What you will do → Copy out each line below exactly as written.

Records from a dataset
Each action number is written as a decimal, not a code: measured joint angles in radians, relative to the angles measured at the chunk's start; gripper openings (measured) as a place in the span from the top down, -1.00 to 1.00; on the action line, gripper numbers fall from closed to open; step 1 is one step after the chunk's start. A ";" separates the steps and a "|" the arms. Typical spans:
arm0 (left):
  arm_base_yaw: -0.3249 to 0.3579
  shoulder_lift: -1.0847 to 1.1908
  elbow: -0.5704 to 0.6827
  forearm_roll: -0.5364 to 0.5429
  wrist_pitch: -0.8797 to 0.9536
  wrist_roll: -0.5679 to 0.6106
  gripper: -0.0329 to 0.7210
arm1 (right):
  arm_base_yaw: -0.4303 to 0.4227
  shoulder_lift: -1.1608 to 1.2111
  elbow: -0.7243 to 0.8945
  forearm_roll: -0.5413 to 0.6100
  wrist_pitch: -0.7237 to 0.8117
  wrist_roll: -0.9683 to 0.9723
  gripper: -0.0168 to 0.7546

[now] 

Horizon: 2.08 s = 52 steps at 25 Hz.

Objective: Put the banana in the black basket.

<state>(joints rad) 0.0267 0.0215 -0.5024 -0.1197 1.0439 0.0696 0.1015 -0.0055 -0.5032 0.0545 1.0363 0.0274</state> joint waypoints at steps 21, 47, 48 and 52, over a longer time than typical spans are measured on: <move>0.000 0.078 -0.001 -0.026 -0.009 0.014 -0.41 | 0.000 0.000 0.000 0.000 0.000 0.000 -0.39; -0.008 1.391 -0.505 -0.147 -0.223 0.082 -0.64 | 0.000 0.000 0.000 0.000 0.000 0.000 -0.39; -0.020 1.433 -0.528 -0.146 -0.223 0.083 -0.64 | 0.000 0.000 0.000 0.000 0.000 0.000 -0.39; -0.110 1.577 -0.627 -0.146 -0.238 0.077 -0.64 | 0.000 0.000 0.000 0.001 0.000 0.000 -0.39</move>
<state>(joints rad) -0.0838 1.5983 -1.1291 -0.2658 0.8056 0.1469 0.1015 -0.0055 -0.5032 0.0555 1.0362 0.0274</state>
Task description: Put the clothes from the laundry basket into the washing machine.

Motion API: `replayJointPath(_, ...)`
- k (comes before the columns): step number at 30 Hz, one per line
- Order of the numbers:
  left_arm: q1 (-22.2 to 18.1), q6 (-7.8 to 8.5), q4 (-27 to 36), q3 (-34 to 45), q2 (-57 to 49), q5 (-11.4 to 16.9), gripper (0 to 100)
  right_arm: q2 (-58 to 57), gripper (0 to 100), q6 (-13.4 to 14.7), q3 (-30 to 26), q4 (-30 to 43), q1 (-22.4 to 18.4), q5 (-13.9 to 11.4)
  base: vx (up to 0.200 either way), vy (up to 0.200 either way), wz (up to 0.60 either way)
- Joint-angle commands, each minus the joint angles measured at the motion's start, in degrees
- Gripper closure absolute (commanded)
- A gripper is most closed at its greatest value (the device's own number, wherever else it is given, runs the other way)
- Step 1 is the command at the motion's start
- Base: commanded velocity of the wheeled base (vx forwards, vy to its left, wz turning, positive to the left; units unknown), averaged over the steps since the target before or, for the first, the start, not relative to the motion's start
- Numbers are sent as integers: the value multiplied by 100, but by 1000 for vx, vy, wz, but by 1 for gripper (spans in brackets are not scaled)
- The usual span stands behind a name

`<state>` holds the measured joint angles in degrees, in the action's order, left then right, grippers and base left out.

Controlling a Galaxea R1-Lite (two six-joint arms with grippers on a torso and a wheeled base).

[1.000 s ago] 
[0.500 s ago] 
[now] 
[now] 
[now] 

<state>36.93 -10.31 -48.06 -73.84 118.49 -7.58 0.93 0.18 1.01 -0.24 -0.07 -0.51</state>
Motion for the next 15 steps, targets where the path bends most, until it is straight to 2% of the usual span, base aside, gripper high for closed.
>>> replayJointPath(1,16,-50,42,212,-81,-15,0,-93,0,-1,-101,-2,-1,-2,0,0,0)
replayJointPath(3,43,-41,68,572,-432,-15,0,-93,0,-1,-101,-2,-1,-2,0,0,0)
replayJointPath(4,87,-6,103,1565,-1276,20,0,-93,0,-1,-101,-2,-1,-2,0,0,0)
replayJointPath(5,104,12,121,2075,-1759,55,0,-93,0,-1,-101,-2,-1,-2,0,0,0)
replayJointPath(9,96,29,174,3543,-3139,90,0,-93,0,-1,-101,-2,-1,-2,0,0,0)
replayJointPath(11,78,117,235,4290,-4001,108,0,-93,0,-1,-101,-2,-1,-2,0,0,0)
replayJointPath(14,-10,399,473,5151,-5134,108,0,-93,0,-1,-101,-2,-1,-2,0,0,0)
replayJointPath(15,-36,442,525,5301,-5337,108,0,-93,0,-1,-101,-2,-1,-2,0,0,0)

Answer for this exercise →
Each action number is written as a decimal, not a code: measured joint angles in radians, relative to the angles measured at the chunk's start; gripper openings (measured) as a place in the span from the top down, -1.00 to 1.00; on the action line, gripper numbers fall from closed to open; step 1 is one step after the chunk's start. A ";" separates the steps and a "|" the arms. Typical spans:
arm0 (left):
  arm_base_yaw: -0.3249 to 0.3579
  shoulder_lift: -1.0847 to 1.1908
  elbow: -0.5704 to 0.6827
  forearm_roll: -0.5364 to 0.5429
  wrist_pitch: -0.8797 to 0.9536
  wrist_roll: -0.5679 to 0.6106
  gripper: -0.0329 to 0.7210
arm1 (right):
  arm_base_yaw: -0.4303 to 0.4227
  shoulder_lift: -1.1608 to 1.2111
  elbow: -0.7243 to 0.8945
  forearm_roll: -0.5413 to 0.6100
  wrist_pitch: -0.7237 to 0.8117
  wrist_roll: -0.9683 to 0.9723
  gripper: -0.0168 to 0.7546

[now] 

Horizon: 2.08 s = 52 steps at 25 Hz.

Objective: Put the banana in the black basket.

<state>(joints rad) 0.0267 0.0215 -0.5024 -0.1197 1.0439 0.0696 0.1015 -0.0055 -0.5032 0.0545 1.0363 0.0274</state> joint waypoints at steps 21, 47, 48 and 52, over a longer time than typical spans are measured on: <move>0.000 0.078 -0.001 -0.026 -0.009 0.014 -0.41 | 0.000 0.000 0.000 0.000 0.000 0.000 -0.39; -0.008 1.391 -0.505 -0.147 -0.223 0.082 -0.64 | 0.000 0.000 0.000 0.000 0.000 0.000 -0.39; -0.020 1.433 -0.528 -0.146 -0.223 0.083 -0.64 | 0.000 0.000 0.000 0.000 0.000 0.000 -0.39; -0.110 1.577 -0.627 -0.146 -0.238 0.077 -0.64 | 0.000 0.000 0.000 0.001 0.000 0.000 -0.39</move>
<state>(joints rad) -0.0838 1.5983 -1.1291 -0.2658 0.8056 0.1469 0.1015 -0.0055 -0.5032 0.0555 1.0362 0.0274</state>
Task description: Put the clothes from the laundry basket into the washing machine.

Motion API: `replayJointPath(_, ...)`
- k (comes before the columns): step number at 30 Hz, one per line
- Order of the numbers:
  left_arm: q1 (-22.2 to 18.1), q6 (-7.8 to 8.5), q4 (-27 to 36), q3 (-34 to 45), q2 (-57 to 49), q5 (-11.4 to 16.9), gripper (0 to 100)
  right_arm: q2 (-58 to 57), gripper (0 to 100), q6 (-13.4 to 14.7), q3 (-30 to 26), q4 (-30 to 43), q1 (-22.4 to 18.4), q5 (-13.9 to 11.4)
  base: vx (up to 0.200 either way), vy (up to 0.200 either way), wz (up to 0.60 either way)
- Joint-angle commands, each minus the joint angles measured at the motion's start, in degrees
- Gripper closure absolute (commanded)
- A gripper is most closed at its greatest value (the device's own number, wherever else it is given, runs the other way)
- Step 1 is the command at the motion's start
- Base: commanded velocity of the wheeled base (vx forwards, vy to its left, wz turning, positive to the left; units unknown), averaged over the steps since the target before or, for the first, the start, not relative to the motion's start
- Numbers are sent as integers: the value multiplied by 100, but by 1000 for vx, vy, wz, but by 1 for gripper (spans in brackets are not scaled)
- The usual span stands behind a name

`<state>` holds the measured joint angles in degrees, in the action's order, left then right, grippers and base left out.

Controlling a Galaxea R1-Lite (two six-joint arms with grippers on a torso and a wheeled base).

[1.000 s ago] 
[0.500 s ago] 
[now] 
[now] 
[now] 

<state>36.93 -10.31 -48.06 -73.84 118.49 -7.58 0.93 0.18 1.01 -0.24 -0.07 -0.51</state>
Motion for the next 15 steps, targets where the path bends most, until it is straight to 2% of the usual span, base aside, gripper high for closed.
>>> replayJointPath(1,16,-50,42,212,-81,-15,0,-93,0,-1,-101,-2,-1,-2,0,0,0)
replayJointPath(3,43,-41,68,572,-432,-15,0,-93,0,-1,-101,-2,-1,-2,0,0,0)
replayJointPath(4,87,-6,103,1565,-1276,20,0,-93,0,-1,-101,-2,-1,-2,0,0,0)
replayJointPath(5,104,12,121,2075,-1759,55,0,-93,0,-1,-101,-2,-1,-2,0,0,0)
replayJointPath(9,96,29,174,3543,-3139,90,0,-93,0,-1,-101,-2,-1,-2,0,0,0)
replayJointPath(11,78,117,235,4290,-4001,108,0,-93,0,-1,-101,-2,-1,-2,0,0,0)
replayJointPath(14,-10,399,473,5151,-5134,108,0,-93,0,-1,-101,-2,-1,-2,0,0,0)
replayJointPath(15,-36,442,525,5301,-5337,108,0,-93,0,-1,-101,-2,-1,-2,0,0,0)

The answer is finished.